[Work instructions]: For the material below, count the lines containing "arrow" and reply with the number alone.

★ ★ ★

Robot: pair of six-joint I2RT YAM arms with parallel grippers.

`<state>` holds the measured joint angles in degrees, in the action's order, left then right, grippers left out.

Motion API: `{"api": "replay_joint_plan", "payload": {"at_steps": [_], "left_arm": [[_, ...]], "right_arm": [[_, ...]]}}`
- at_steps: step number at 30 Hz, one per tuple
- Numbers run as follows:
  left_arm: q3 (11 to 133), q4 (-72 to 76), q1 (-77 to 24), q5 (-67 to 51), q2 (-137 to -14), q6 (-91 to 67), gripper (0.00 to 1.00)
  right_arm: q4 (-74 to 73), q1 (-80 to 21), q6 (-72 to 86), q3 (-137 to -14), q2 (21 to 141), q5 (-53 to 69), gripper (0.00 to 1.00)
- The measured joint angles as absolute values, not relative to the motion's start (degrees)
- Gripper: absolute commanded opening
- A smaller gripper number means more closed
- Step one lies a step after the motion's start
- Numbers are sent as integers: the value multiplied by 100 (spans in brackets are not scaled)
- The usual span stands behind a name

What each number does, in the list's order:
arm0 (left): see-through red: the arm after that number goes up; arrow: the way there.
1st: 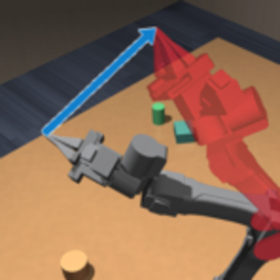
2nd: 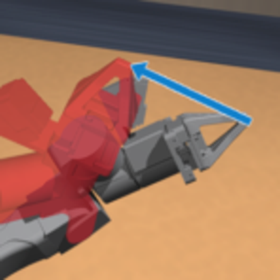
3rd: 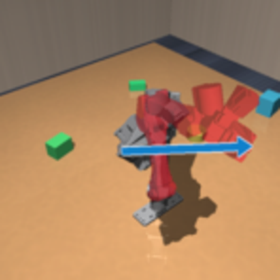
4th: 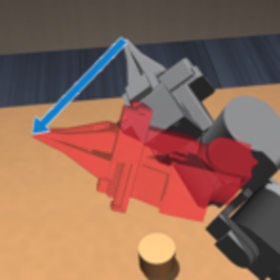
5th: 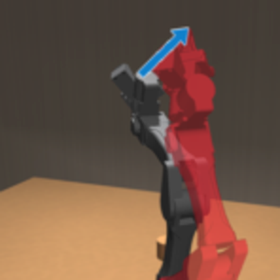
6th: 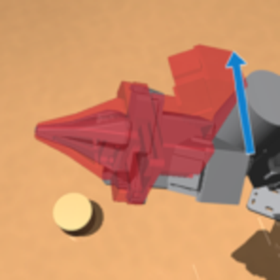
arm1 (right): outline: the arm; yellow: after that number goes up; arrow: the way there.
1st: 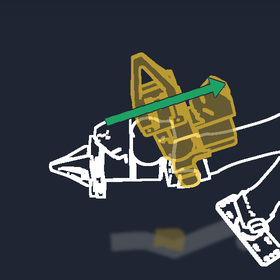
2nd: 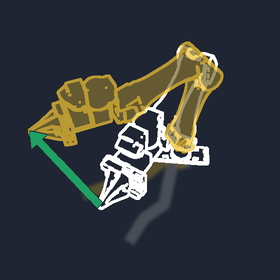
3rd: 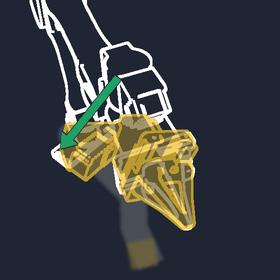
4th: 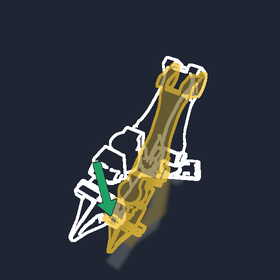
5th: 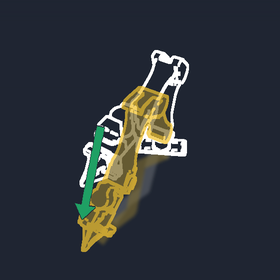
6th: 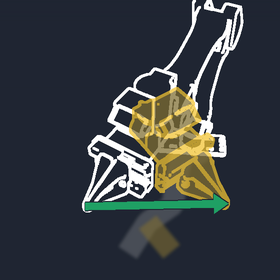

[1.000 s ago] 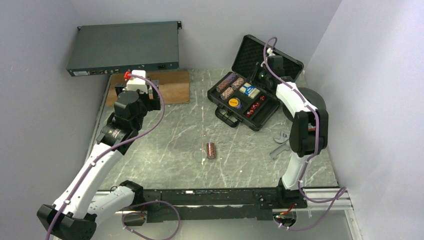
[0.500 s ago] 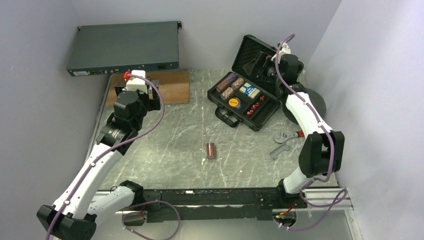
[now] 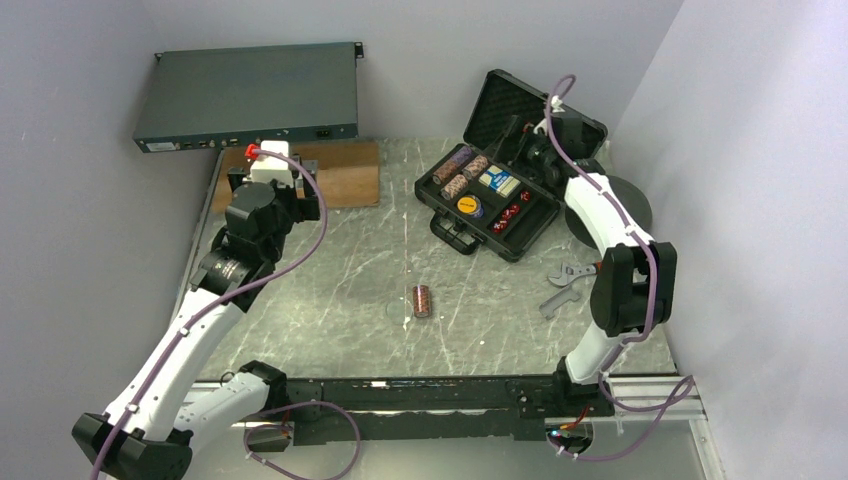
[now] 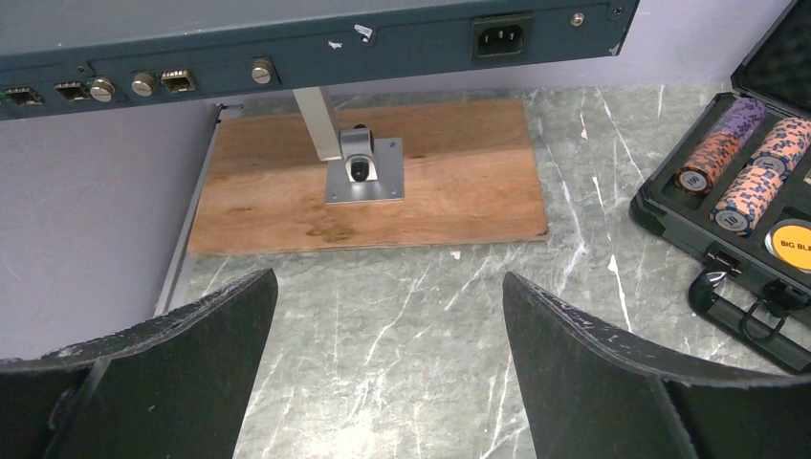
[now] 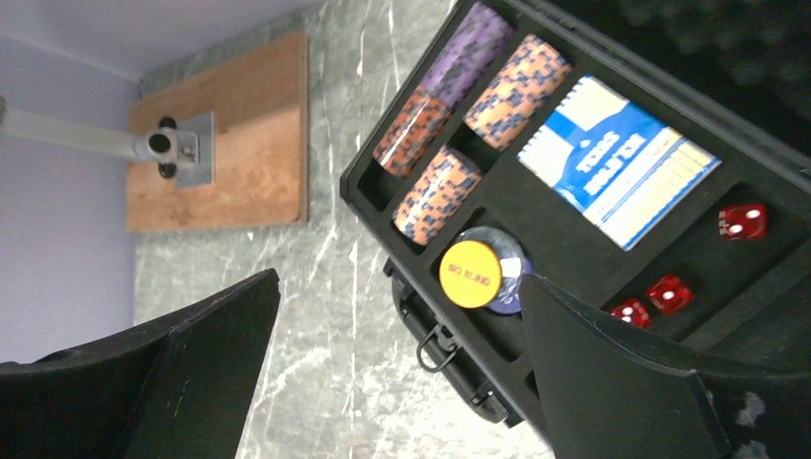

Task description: Pack up texas hold em set

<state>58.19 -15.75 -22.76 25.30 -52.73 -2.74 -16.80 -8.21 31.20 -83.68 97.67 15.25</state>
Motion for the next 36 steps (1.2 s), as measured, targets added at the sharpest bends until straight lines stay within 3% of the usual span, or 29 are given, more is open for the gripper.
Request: {"api": "replay_joint_plan", "payload": {"at_steps": [13, 18, 28, 36], "left_arm": [[5819, -1575, -2272, 2530, -5221, -281, 94], [5819, -1575, -2272, 2530, -5221, -283, 94], [5819, -1575, -2272, 2528, -5218, -370, 94], [5819, -1575, -2268, 2530, -5144, -373, 95]], "right_arm": [[-3406, -3035, 2668, -8525, 9933, 34, 96], [-3701, -3706, 2751, -8217, 9933, -257, 87], [-4160, -4578, 3214, -7852, 10106, -405, 81], [-4202, -4963, 3461, -7461, 10158, -377, 71]]}}
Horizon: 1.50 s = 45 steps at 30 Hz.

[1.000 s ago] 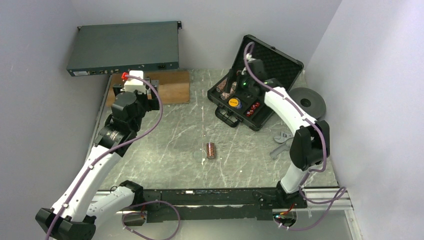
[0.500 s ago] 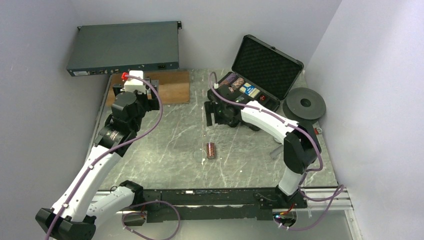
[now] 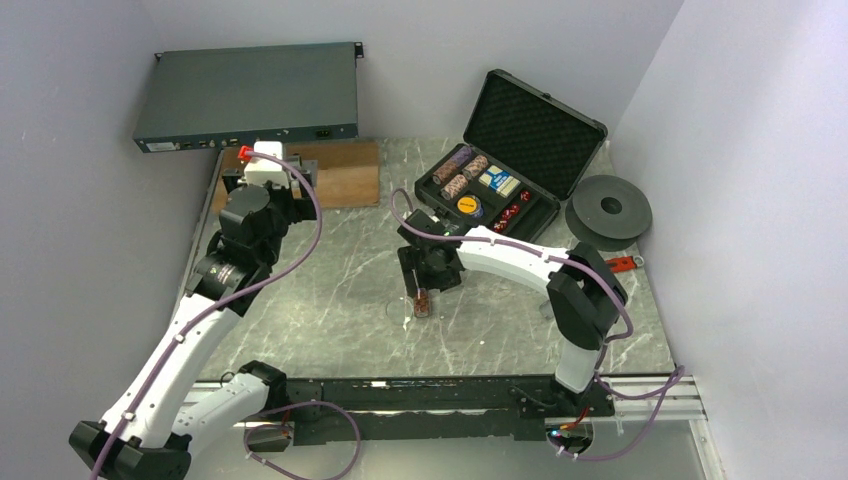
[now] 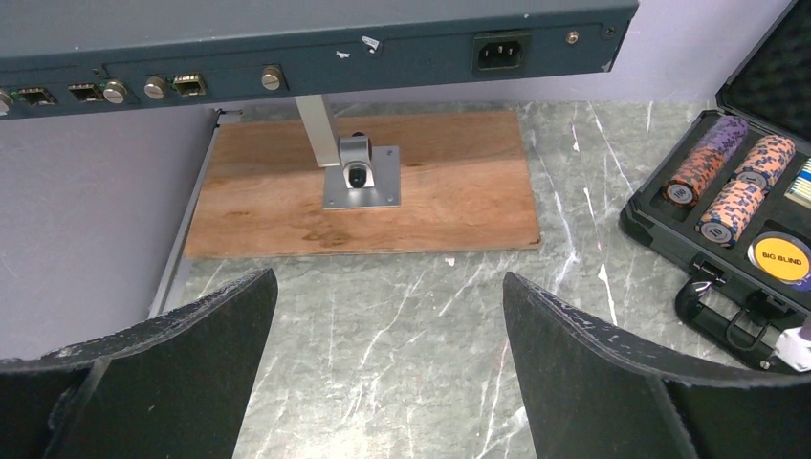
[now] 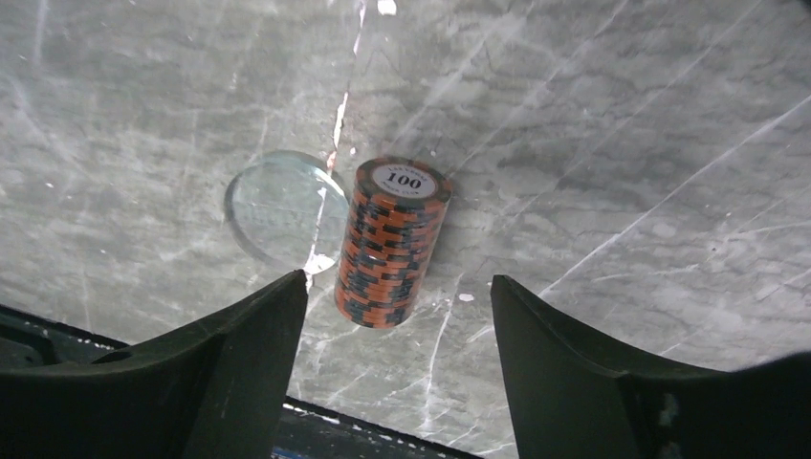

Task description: Pack up texas hold em set

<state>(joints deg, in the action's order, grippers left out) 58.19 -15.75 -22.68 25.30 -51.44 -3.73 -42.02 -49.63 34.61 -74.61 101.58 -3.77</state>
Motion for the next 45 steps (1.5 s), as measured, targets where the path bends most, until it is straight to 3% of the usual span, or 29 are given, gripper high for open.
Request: {"api": "replay_joint_plan", "payload": {"at_steps": [16, 28, 30, 35, 45], "left_arm": [[5819, -1573, -2268, 2532, -5070, -370, 95], [5819, -1573, -2268, 2536, -5070, -368, 95], [5819, -1573, -2268, 2534, -5070, -368, 95], [5819, -1573, -2268, 2536, -5070, -366, 95], [5819, -1570, -2268, 2596, -5022, -362, 95]], "right_arm": [[-4007, -5048, 3673, -7352, 10656, -193, 57], [-4021, -5076, 3669, -7367, 10881, -165, 36], [-4045, -5076, 3667, -7391, 10895, -167, 29], [-4150, -5076, 3642, -7500, 10960, -169, 0], [-4543, -5076, 3503, -8088, 11104, -362, 0]]}}
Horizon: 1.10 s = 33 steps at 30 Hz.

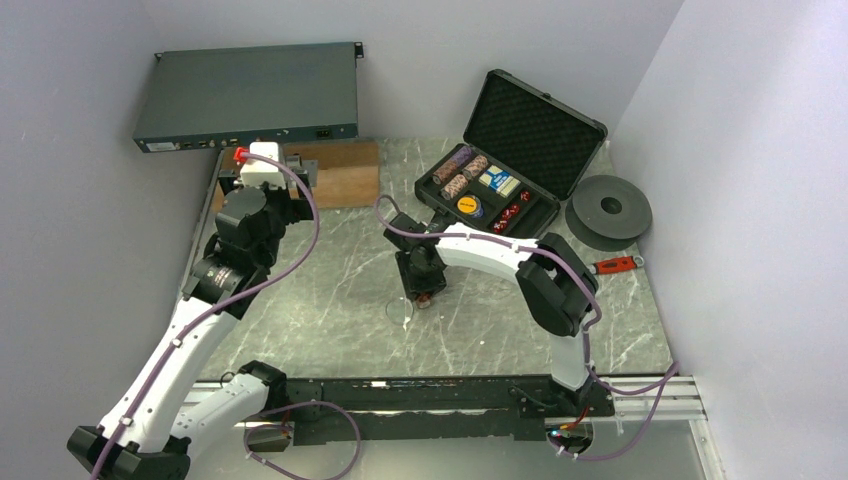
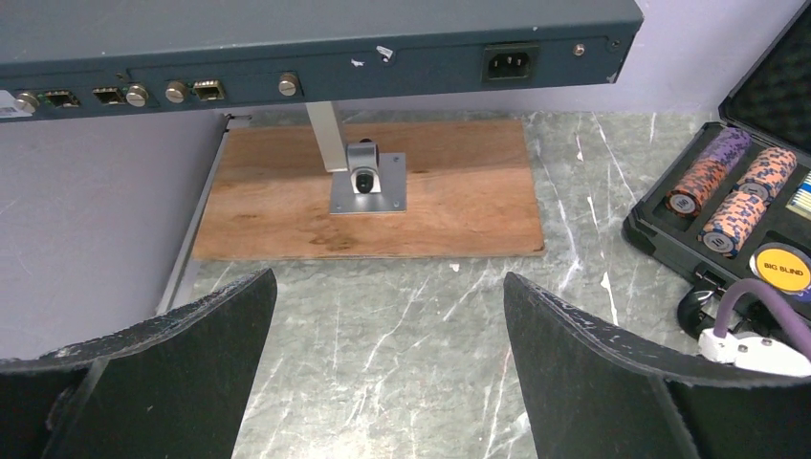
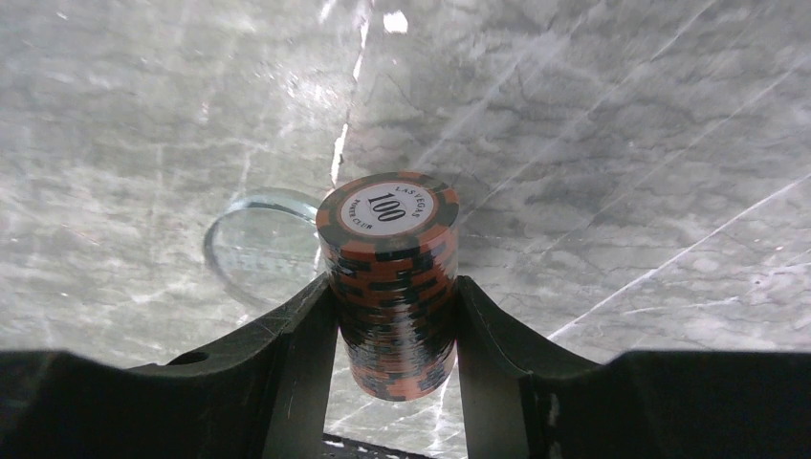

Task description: Pack up texas hold em set

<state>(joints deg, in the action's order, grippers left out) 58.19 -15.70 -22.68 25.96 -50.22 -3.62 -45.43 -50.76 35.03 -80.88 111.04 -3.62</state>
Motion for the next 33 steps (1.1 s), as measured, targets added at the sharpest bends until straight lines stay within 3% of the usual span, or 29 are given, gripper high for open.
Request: {"api": "replay_joint_plan", "payload": {"at_steps": [12, 33], "left_arm": [[5819, -1568, -2268, 2685, -5002, -360, 95], [5819, -1570, -2268, 2685, -4934, -342, 95]], "right_arm": [[-4759, -4917, 3505, -8602, 10980, -843, 0], [-4560, -2862, 3566, -8385, 9714, -1372, 0]]}}
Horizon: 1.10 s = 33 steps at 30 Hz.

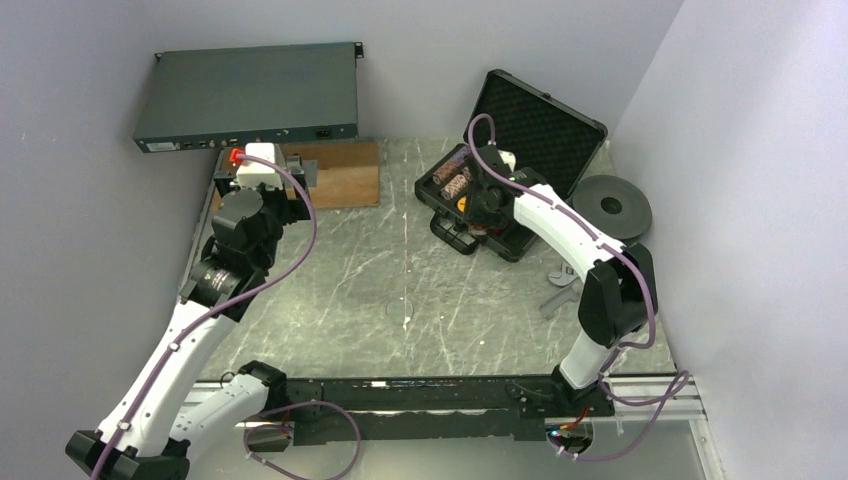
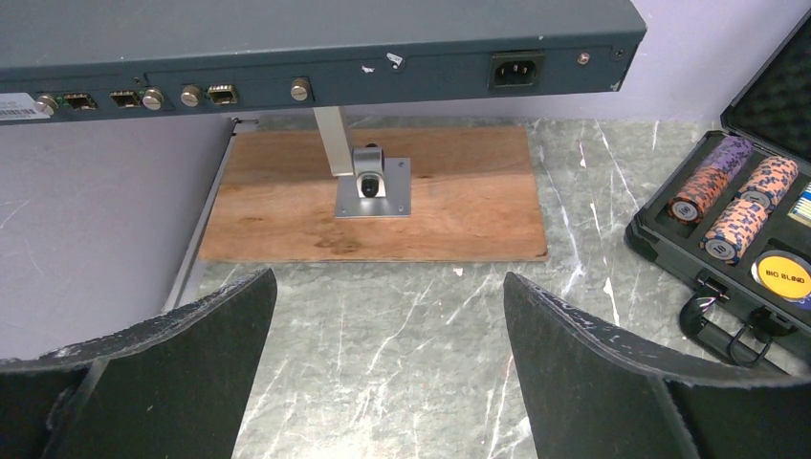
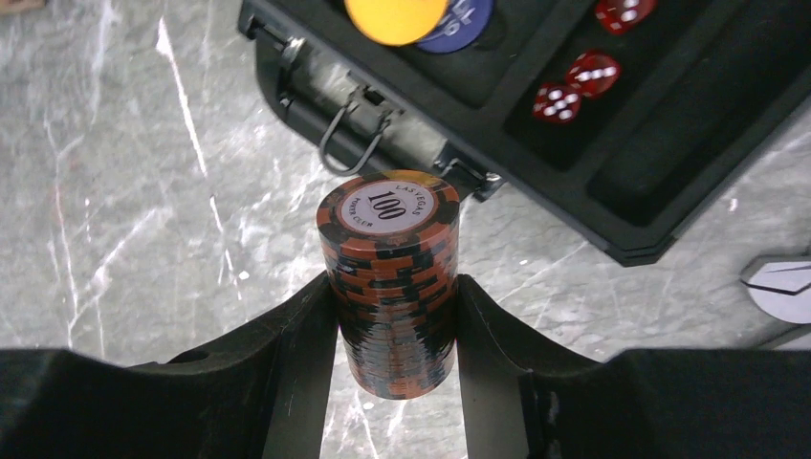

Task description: Pack up texas hold em set

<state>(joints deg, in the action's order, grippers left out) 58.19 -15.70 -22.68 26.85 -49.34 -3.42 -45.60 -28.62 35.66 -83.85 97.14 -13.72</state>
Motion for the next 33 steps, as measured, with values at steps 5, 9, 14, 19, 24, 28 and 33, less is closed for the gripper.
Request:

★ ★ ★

[Task answer]: 2